## Exercise requirements
Pick out the lines below that include the string "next".
++++++++
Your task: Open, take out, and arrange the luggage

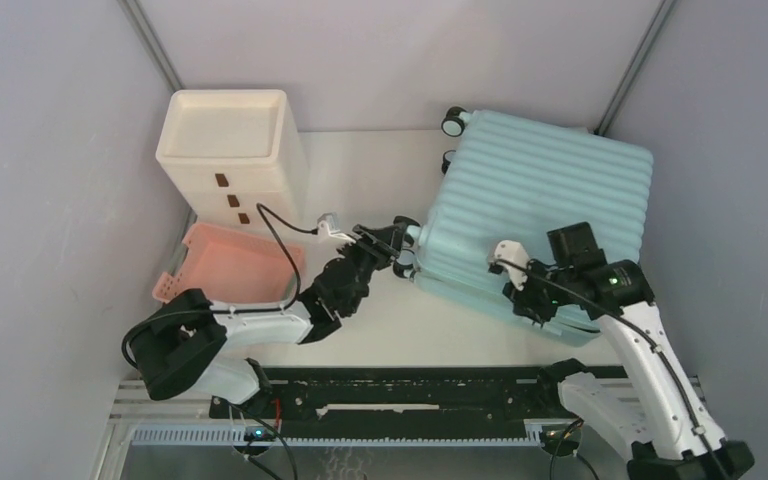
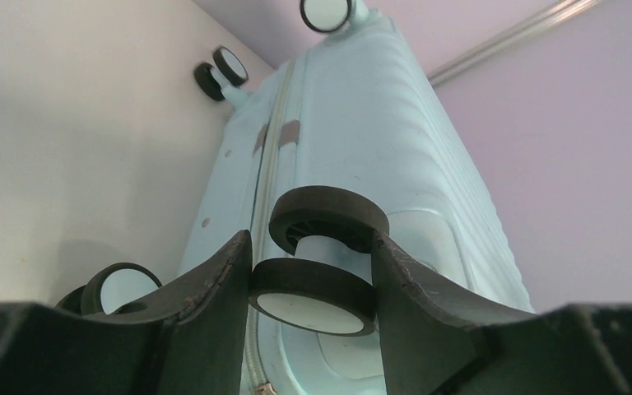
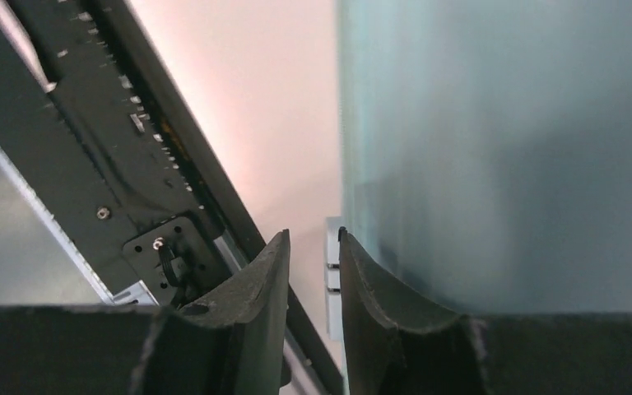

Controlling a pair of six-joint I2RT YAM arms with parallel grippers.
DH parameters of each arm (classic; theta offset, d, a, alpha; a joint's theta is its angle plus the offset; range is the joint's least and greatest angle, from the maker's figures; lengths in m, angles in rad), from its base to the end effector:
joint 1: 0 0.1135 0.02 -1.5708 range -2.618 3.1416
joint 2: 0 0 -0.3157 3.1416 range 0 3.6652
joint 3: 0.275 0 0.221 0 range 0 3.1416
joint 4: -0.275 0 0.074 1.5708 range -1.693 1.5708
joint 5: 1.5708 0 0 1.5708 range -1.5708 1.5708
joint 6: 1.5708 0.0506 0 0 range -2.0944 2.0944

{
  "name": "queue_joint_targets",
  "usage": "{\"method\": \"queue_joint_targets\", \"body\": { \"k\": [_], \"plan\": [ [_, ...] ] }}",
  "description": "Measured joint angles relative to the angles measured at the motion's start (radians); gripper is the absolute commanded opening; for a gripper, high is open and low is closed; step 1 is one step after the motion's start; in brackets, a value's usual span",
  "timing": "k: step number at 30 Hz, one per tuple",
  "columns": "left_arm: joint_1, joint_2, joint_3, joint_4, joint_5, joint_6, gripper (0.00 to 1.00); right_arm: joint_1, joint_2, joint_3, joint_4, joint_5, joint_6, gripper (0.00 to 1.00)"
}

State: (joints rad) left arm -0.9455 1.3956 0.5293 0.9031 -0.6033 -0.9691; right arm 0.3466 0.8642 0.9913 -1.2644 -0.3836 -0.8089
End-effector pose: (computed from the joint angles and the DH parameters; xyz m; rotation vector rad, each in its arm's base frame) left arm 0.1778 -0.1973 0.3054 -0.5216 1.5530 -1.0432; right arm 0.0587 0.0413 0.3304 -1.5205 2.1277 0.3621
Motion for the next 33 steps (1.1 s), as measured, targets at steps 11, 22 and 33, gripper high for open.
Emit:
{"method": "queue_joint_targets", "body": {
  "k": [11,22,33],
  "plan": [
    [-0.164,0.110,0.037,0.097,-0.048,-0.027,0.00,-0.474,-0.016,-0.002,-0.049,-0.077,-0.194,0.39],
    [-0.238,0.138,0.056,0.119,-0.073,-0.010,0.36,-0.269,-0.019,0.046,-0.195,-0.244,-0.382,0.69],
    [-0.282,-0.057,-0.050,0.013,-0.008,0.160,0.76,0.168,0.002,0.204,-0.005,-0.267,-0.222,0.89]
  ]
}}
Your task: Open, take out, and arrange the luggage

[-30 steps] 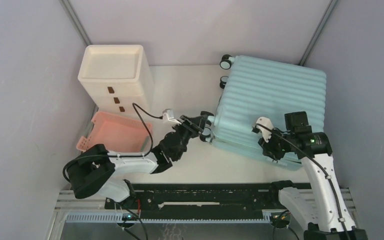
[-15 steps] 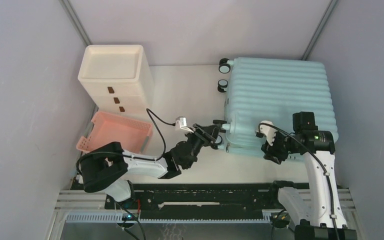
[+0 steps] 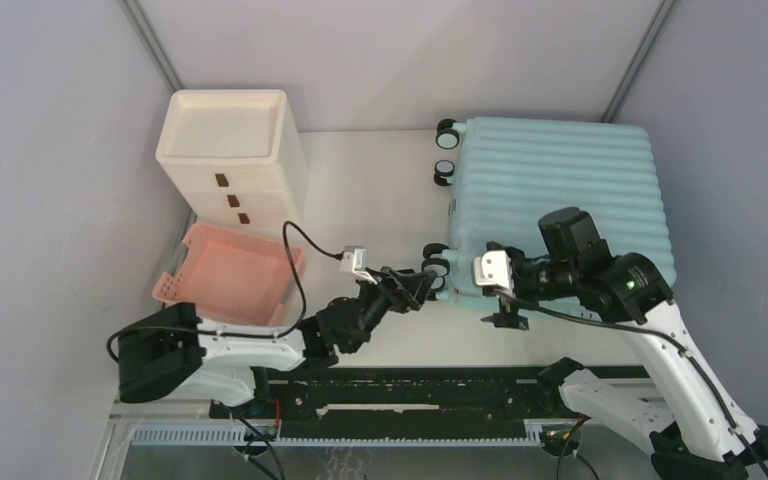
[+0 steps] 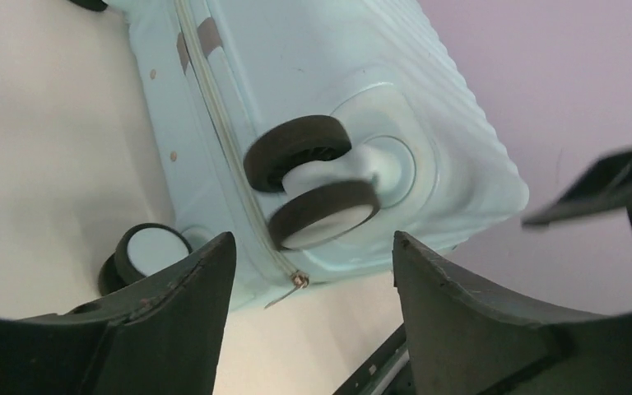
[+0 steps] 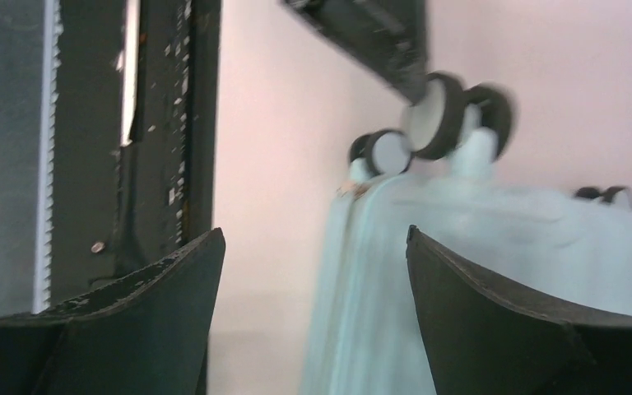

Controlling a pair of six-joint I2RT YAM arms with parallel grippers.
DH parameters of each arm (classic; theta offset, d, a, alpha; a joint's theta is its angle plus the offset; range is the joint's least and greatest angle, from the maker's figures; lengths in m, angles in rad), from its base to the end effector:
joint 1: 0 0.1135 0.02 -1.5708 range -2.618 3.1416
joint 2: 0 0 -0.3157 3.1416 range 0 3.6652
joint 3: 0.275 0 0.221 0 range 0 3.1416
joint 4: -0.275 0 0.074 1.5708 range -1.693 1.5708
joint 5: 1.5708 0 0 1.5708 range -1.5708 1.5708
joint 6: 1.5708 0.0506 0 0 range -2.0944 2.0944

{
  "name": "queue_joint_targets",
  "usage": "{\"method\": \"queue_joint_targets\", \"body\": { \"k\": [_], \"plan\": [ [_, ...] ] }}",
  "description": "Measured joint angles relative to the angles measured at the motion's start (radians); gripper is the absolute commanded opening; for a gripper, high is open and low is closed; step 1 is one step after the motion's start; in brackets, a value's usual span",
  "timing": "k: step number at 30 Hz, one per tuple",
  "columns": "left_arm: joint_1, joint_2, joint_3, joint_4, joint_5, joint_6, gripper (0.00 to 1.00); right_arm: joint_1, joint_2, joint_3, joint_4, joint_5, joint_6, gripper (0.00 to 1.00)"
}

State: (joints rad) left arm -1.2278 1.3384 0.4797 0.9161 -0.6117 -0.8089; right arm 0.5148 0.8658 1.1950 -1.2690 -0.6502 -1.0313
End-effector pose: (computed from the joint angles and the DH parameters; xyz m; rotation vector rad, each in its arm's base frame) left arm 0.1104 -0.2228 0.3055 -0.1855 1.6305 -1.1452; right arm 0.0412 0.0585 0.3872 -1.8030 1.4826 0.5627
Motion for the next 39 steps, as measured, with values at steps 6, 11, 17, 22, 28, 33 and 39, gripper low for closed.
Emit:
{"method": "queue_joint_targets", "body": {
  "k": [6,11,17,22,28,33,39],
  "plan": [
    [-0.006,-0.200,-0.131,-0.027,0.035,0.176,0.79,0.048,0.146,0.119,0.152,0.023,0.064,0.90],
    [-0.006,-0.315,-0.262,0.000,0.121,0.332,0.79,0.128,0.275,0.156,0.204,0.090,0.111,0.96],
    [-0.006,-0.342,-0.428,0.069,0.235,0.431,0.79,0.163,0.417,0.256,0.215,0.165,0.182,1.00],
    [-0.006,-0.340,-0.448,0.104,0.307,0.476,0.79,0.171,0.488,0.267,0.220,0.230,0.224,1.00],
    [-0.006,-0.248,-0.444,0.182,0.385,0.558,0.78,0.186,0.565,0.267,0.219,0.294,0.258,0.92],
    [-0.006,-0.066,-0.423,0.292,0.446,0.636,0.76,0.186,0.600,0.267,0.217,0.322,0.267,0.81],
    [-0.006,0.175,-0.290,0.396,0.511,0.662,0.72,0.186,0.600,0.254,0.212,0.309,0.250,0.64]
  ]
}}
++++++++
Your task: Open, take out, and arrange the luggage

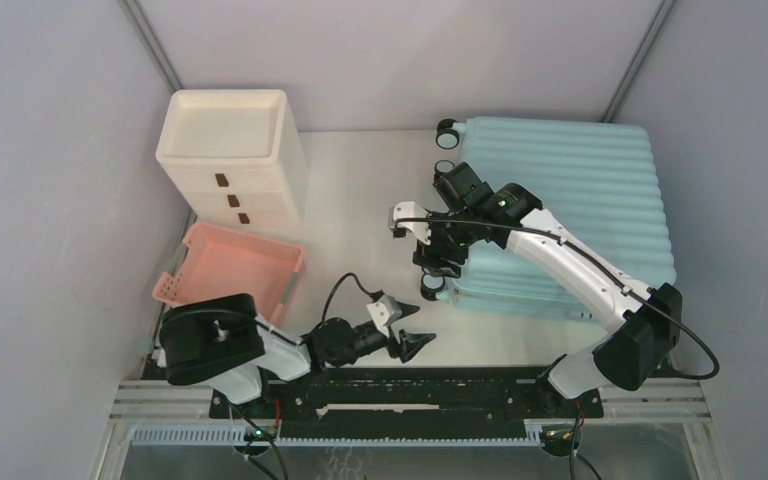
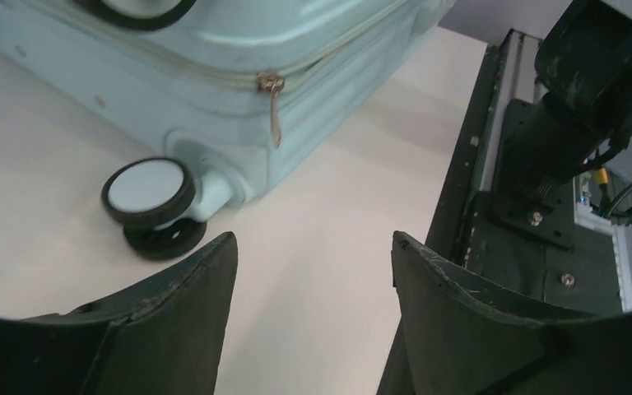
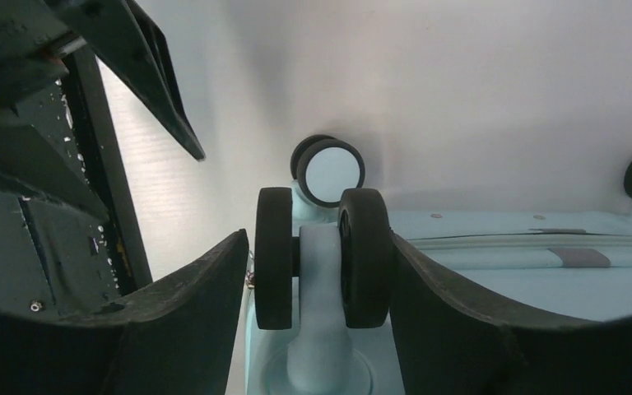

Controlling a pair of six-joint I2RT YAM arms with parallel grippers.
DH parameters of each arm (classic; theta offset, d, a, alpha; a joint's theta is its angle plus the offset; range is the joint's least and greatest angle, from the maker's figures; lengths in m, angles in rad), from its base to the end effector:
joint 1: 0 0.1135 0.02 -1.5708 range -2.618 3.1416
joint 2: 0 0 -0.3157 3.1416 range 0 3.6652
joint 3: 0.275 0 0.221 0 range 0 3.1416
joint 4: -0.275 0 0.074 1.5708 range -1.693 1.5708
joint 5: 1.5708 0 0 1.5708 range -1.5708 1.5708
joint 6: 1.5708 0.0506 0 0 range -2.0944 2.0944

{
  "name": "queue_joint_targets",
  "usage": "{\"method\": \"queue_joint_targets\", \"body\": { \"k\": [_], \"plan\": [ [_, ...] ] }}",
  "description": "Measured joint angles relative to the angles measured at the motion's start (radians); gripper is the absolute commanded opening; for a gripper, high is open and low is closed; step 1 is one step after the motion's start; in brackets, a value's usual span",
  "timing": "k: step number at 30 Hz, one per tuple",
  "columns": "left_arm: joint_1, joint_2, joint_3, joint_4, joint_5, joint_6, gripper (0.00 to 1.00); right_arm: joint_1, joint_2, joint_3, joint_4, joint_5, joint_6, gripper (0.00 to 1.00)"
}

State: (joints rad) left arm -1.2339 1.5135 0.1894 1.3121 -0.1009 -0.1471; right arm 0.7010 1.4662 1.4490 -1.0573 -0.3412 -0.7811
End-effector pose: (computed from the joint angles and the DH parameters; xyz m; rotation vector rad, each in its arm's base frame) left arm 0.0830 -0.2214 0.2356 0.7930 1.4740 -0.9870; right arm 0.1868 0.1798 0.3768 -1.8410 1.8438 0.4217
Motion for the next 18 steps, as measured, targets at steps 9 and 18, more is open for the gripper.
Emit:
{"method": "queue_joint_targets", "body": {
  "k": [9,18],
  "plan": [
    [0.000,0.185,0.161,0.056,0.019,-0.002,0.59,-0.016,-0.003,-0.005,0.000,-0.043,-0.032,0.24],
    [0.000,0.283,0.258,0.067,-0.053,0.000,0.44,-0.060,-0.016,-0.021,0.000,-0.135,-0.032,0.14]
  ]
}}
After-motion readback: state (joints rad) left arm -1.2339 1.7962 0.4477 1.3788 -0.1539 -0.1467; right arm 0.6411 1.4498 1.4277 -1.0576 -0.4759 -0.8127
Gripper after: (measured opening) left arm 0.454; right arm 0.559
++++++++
## Answer
Motion for the next 33 steps (1.1 s), as measured, targets at steps 11, 22 and 33, gripper high for open.
Motion for the next 39 steps, as measured, with values at steps 6, 11, 17, 22, 28, 33 and 39, gripper low for closed.
Motion for the next 18 steps, as measured, targets at steps 9 and 18, more is open for the gripper.

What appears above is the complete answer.